Penalties amounting to 25 per cent of the value of unclaimed assets not surrendered will now be imposed, chief executive Kellen Kariuki said. She said the authority, fully constituted only in January, has hired “enough auditors for the work which may begin almost immediately”.
“We shall not be taking anybody to court because the law allows us to impose the penalties,” she said. “We are however working with regulators and member associations to increase compliance.”
Kariuki spoke during the launch of a month-long public awareness campaign in partnership with Kenya Bankers Association. She added the UFAA regulations will be gazetted any time.
KBA chief executive Habil Olaka said that lack of regulations should not be a reason for not complying.
“This shouldn’t deter reporting and remitting unclaimed funds, particularly now that the authority is operational,” Olaka said.
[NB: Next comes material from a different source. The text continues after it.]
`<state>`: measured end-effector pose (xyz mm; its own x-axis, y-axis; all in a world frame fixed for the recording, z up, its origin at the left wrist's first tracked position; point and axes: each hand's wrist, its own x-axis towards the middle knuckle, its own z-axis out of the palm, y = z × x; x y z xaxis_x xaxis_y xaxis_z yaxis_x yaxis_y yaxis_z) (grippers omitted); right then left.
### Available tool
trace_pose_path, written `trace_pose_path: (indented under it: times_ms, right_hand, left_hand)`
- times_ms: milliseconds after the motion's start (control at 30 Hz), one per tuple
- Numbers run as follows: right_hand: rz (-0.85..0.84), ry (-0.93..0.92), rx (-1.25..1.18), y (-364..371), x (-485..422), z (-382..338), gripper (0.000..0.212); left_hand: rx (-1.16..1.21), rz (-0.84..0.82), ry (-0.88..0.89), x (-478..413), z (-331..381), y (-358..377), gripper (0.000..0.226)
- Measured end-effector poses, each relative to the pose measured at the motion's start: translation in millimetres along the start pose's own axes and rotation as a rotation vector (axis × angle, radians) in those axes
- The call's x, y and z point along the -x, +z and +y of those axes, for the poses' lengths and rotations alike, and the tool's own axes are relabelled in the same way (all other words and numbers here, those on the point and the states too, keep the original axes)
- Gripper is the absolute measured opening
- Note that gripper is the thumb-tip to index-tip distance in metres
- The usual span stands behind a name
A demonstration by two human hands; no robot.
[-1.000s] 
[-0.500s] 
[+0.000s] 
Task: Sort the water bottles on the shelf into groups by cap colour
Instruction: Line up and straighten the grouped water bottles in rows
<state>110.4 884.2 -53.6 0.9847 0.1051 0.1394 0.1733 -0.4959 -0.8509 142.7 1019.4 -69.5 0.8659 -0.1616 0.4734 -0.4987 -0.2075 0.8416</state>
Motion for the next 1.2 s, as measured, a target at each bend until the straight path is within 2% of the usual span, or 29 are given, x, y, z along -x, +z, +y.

Banks account for 62 per cent of the Sh3.4 billion that UFAA so far has in the Unclaimed Assets Trust Fund account at the Central Bank. Cash surrendered in form of insurance policies and shares constitute about 20 per cent and 17 per cent, respectively, Kariuki said.
UFAA has so far received claims amounting to Sh32 million, with only Sh2 million verified and ready to be paid to the owners, manager for unclaimed financial assets John Mwangi said.
Unclaimed assets include cheques and money orders not cashed for more than two years, and cash deposits, savings and securities in banks and other financial institutions that have remained idle for five years.
Others are insurance policies and annuity contracts that mature or are terminated but remain unclaimed for two years.
They also include gift vouchers, credit memos, wages, dividends and utility deposits such as for water and electricity.